Work instruction:
Copy out all of the data word for word. Omit every picture.
**** Supplied information ****
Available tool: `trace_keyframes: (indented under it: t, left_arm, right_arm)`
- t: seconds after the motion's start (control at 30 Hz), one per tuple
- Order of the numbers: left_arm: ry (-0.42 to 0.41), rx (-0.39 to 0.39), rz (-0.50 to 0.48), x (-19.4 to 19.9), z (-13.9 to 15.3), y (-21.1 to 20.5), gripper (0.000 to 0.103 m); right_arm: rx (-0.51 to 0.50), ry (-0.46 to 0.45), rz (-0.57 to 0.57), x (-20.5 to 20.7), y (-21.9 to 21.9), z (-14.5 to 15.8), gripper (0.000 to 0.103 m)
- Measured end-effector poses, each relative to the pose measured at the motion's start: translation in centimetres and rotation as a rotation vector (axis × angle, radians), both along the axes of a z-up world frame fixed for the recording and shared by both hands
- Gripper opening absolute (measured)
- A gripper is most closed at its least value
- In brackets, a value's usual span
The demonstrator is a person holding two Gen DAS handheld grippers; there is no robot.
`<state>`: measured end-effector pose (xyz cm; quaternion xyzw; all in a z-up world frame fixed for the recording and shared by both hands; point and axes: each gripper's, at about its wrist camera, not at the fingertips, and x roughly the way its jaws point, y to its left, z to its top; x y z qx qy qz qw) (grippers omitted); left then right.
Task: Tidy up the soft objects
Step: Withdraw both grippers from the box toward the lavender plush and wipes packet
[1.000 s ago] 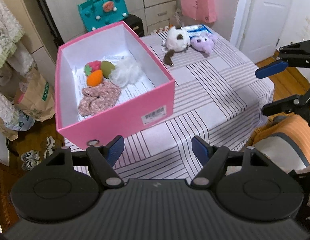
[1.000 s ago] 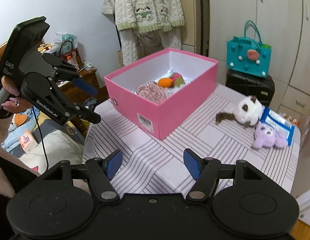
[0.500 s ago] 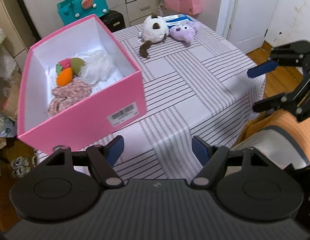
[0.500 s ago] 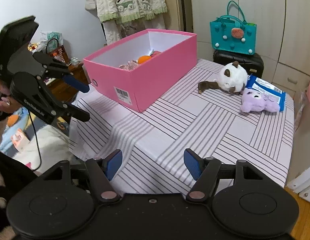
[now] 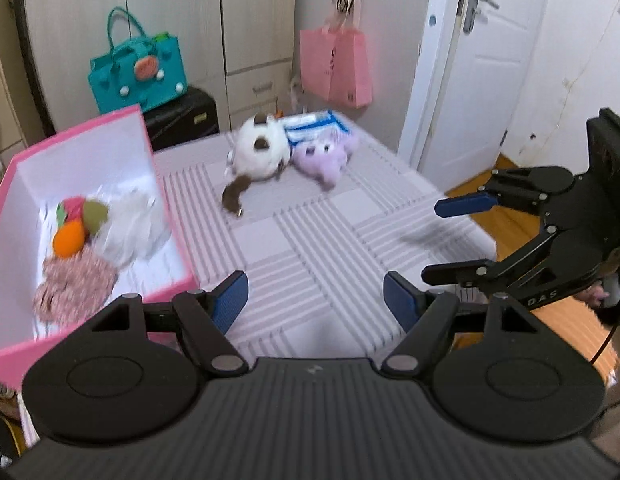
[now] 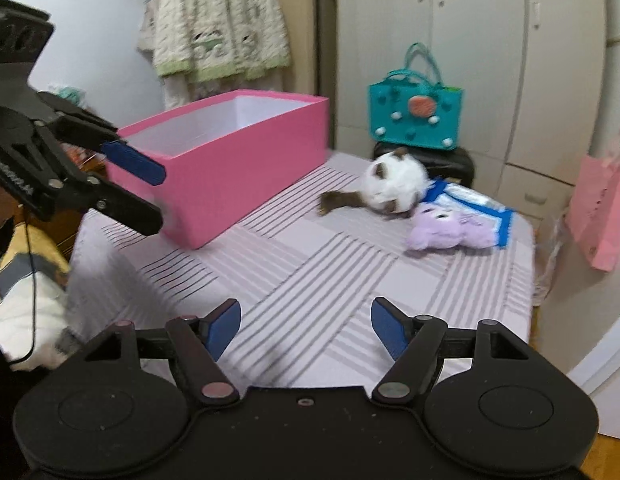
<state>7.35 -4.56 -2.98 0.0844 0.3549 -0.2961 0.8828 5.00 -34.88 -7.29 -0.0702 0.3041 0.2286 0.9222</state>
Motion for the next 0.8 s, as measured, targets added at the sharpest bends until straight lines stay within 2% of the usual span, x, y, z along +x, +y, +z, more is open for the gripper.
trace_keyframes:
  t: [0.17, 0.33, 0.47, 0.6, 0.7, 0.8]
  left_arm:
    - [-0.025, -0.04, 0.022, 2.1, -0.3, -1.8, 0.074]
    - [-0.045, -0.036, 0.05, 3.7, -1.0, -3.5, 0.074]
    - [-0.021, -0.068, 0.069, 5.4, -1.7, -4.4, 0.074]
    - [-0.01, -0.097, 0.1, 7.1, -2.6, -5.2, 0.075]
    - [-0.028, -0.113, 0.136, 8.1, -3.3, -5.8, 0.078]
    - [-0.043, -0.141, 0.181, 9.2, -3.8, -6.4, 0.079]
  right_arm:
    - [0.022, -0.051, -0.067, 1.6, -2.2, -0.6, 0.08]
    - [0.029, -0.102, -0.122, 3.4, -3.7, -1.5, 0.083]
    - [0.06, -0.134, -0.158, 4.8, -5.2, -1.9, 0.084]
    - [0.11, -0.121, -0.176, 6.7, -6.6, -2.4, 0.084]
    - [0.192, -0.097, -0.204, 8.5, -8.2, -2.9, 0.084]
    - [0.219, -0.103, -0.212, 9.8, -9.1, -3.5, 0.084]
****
Solution for this task:
Available tool: `trace_keyframes: (indented under it: t, left_arm, right_arm)`
- t: seconds after the motion's start (control at 30 Hz), one per tuple
- Order of the numbers: left_arm: ry (-0.42 to 0.41), rx (-0.39 to 0.39), rz (-0.50 to 0.48), x (-19.4 to 19.9), z (-13.9 to 15.3), y (-21.1 to 20.5), gripper (0.000 to 0.103 m); right_arm: rx (-0.51 to 0.50), ry (-0.46 to 0.45), rz (-0.57 to 0.57), x (-20.5 to 20.7), y (-21.9 to 21.9), z (-14.5 to 15.8), gripper (0.000 to 0.103 m)
- Measured end-effector poses, each relative to the pose measured at the motion's start: translation in centimetres and rotation as a rotation vector (axis × angle, radians), both along the axes of a z-up world frame fixed for the recording and shared by both hands
- Gripper opening absolute (measured)
- A gripper is most closed at its least value
- In brackets, a value's usual span
The demonstrator is a person holding two Gen DAS handheld grippers; there is no robot.
`<state>`: measured end-effector pose (xyz cm; quaternion xyzw; all in a z-up world frame fixed for the recording and shared by both hands; point and axes: each gripper's, at about its wrist camera, not at the fingertips, and x roughly the way its jaws point, y to its left, z to its top; x y z qx qy qz qw) (grippers omitted); left then right.
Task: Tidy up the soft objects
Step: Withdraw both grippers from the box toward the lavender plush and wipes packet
[1.000 s ago] 
[1.000 s ago] 
[0.500 s ago] 
[0.500 s ago] 
[now] 
[now] 
<state>7.35 -4.56 -2.98 0.0844 0.3549 -0.2961 0.8828 5.00 -34.88 -7.29 -0.0702 0.3041 0.2286 0.9222</state>
Motion for the next 0.8 s, as measured, targets added at the sharpest bends until straight lines stay within 2% of the usual span, x, y, z along +x, +y, +z, more is open for the gripper.
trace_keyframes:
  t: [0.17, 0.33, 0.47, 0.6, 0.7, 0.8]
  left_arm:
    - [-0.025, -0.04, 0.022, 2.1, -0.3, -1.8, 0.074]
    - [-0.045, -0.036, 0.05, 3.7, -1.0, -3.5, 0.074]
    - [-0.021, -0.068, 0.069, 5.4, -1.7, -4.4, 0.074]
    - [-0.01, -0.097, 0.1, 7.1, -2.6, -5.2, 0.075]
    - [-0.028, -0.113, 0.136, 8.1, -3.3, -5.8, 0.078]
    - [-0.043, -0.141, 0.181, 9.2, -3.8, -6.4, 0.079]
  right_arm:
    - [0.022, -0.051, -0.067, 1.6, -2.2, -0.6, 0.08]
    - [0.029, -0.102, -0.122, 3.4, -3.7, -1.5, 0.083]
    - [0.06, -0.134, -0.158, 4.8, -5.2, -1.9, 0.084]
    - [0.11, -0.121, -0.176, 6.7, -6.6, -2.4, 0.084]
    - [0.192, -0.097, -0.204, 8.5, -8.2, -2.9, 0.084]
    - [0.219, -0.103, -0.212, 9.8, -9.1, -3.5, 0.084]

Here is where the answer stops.